La guarigione personale, per fortuna, è avvenuta. La guarigione collettiva no, e non poteva avvenire, come avviene ad ogni malattia non riconosciuta. Anzi, il male si è aggravato. E quasi fatalmente, altra situazione “da romanzo” e che forse solo in un romanzo si poteva raccontare, si è aggravato proprio nei giorni, nelle ore, della malattia. Un nuovo trauma, un’altra ferita nella comunità. Per questo, come i protagonisti del romanzo, tutti noi siamo qui a chiederci quando è cominciata, la malattia, e se poteva essere evitata. Se il male era in noi da prima e facevamo solo finta, di essere sani. Se ci siamo illusi. Se siamo stati talmente bravi a raccontarla (altro che incapaci di comunicare!) da convincere anche noi stessi.
Le risposte io non le so, ma so che questo romanzo aiuta a farsi domande più di tanti articoli di giornale (poi non ce ne sono stati neanche tanti, di articoli che cercassero di aiutare a capire, a dire il vero). E quindi è una lettura da consigliare a chiunque voglia ancora sforzarsi di capire, o anche solo di farsi domande sul senso di questa storia. Con fiducia però, e con un sorriso. Perché, come direbbe il vecchio segretario vero, e come dice anche quello finto, “sembrava la fine del mondo, ma sono ancora qua.
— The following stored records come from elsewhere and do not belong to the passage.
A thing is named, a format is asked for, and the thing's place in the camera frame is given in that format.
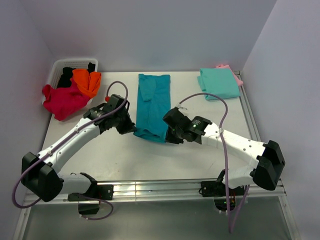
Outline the teal t shirt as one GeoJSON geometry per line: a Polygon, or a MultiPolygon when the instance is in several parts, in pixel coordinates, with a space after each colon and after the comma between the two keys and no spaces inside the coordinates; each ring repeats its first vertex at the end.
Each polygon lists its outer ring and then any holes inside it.
{"type": "Polygon", "coordinates": [[[136,131],[144,140],[164,143],[168,126],[164,115],[171,109],[171,77],[164,75],[138,75],[136,131]]]}

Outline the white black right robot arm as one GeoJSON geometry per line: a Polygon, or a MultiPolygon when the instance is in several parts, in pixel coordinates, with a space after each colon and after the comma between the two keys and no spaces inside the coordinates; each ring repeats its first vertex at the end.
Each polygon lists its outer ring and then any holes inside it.
{"type": "Polygon", "coordinates": [[[175,107],[167,112],[163,121],[167,124],[166,141],[182,144],[184,141],[221,149],[246,163],[246,166],[223,169],[216,180],[202,181],[203,197],[224,197],[227,194],[241,196],[244,187],[257,185],[274,191],[285,167],[285,159],[279,144],[247,139],[227,130],[201,116],[189,119],[175,107]]]}

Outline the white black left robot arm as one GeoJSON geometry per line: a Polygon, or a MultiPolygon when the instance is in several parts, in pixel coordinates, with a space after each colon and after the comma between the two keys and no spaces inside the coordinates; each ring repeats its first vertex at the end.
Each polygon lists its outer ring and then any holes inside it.
{"type": "Polygon", "coordinates": [[[22,158],[21,183],[42,201],[49,202],[60,194],[79,195],[91,200],[98,195],[98,182],[87,173],[61,175],[68,160],[84,145],[112,128],[124,135],[136,131],[129,115],[130,103],[117,94],[90,108],[74,128],[57,142],[37,154],[22,158]]]}

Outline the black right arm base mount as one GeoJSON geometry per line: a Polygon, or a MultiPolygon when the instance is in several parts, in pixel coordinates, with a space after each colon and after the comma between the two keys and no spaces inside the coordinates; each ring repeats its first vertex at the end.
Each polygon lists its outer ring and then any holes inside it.
{"type": "MultiPolygon", "coordinates": [[[[204,198],[213,197],[215,207],[220,212],[228,212],[226,189],[223,183],[216,181],[201,181],[198,193],[204,198]]],[[[237,206],[236,197],[243,196],[244,193],[245,188],[243,186],[234,189],[229,188],[229,208],[231,211],[237,206]]]]}

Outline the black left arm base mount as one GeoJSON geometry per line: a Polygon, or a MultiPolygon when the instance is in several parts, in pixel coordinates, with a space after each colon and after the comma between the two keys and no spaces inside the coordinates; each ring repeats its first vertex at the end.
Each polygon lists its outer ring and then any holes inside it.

Eh, già”.

3 Responses to Non siamo guariti. Un romanzo su Bersani e la malattia del Pd

  1. Ho letto con interesse il libro, e ringrazio Antonio Martini, della singolare occasione d’incontro, fortuita, in un rifugio di montanari DOC.
    Avendo vissuto le traversie pre PD, fra la Sicilia e Trento, ho forse un occhiale malinconico, gattopardesco, pirandelliano ed, a tratti, machiavellico.
    Il libro riflette lo stato di sospensione, preoccupata, che ricorda certe scene dei film di Nanni Moretti. Non mi riferisco a “D’Alema di qualcosa…”, neppure a “continuiamo così, facciamoci del male”, quanto ad una più recente inquietudine. Personalmente, sono andato a firmare dal notaio per la costituzione dell’APD, Associazione per il Partito Democratico, quando Lorenzo Dellai, caporione de la Margherita, si opponeva, in Trentino, con ogni mezzo necessario alla fusione dell’anima cattolica con quella post-comunista e tendeva a differire la creazione di un PD del Trentino già in fisiologico ritardo rispetto al PD nazionale. Da allora, ho cercato, da cittadino mazziniano, di partecipare alle primarie, ogni volta che s’è presentata l’opportunità di poter scegliere un candidato decente, o, almeno, presentabile, all’interno di una coalizione che non prevedesse un candidato unico, benedetto dai potentati delle correnti del PD, partito post democristiano, drammaticamente incline, nell’oggi, a divenire PD delle Libertà. Tutt’altra cosa rispetto ad un qualunque Partito della Nazione che non costringa, oggi, Mario Monti a richiamare, pubblicamente, il premier Matteo Renzi ai rischi cui le sue disinvolte pratiche inciuciste espongono il sistema paese, in Europa, alla vigilia del 15 aprile, ed alle dinamiche speculative globali, per cui, nell’oggi, la “r” moscia del Ministro Padoan ha lo stesso appeal del balbettio di Romano Prodi, dopo il Britannia Day. Sdoganare pratiche bipartisan, che consentano a candidati, divenuti impresentabili, di uno schieramento di trasferire i propri pacchetti di voti allo schieramento opposto è pratica consuetudinaria, dopo vent’anni di mercato libero, sui voti degli italiani all’estero e dei loro saltimbanchi paracadutati in Parlamento da oltre oceano, quando non accuratamente cooptati Oltretevere, come burattini e attori di destabilizzazione mercenaria.

  2. ciao Chiara
    scrivi “inizio del 2013” ma forse volevi dire “inizio del 2014”?